Abstract:We study the problem of semantic matching in product search, that is, given a customer query, retrieve all semantically related products from the catalog. Pure lexical matching via an inverted index falls short in this respect due to several factors: a) lack of understanding of hypernyms, synonyms, and antonyms, b) fragility to morphological variants (e.g. "woman" vs. "women"), and c) sensitivity to spelling errors. To address these issues, we train a deep learning model for semantic matching using customer behavior data. Much of the recent work on large-scale semantic search using deep learning focuses on ranking for web search. In contrast, semantic matching for product search presents several novel challenges, which we elucidate in this paper.

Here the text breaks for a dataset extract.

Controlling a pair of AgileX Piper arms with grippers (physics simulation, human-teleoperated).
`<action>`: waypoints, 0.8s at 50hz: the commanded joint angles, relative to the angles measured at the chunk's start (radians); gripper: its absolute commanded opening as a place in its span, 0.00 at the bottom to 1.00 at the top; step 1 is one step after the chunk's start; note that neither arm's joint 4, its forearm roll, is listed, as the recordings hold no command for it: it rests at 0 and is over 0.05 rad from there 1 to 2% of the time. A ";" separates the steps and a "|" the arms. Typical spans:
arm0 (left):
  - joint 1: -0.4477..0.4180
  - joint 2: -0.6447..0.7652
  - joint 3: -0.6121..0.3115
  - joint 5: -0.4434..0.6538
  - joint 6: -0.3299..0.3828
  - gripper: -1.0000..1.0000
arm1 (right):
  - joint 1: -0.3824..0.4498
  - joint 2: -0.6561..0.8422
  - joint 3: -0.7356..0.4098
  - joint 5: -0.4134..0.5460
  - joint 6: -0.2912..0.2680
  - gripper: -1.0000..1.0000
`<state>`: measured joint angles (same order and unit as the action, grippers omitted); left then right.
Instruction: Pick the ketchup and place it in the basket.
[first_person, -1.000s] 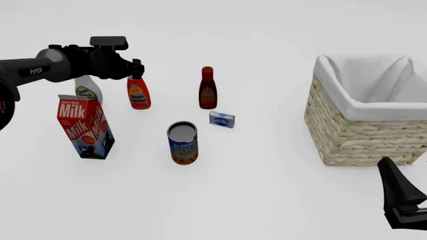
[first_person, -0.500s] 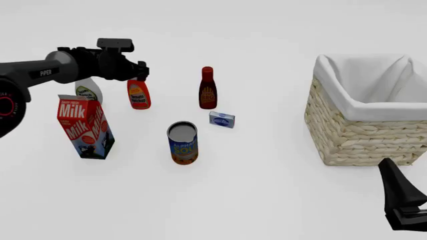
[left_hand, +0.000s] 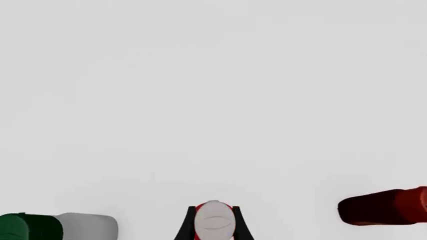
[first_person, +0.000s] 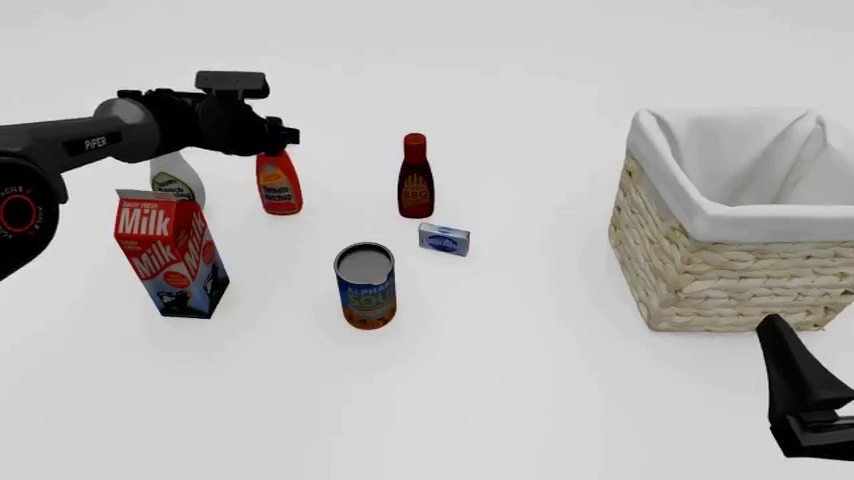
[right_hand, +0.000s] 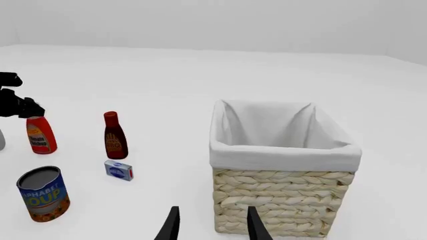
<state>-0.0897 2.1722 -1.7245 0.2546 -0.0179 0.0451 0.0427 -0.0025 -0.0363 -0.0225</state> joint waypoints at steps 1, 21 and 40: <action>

We address these challenges by a) developing a new loss function that has an inbuilt threshold to differentiate between random negative examples, impressed but not purchased examples, and positive examples (purchased items), b) using average pooling in conjunction with n-grams to capture short-range linguistic patterns, c) using hashing to handle out of vocabulary tokens, and d) using a model parallel training architecture to scale across 8 GPUs. We present compelling offline results that demonstrate at least 4.7% improvement in Recall@100 and 14.5% improvement in mean average precision (MAP) over baseline state-of-the-art semantic search methods using the same tokenization method. Moreover, we present results and discuss learnings from online A/B tests which demonstrate the efficacy of our method.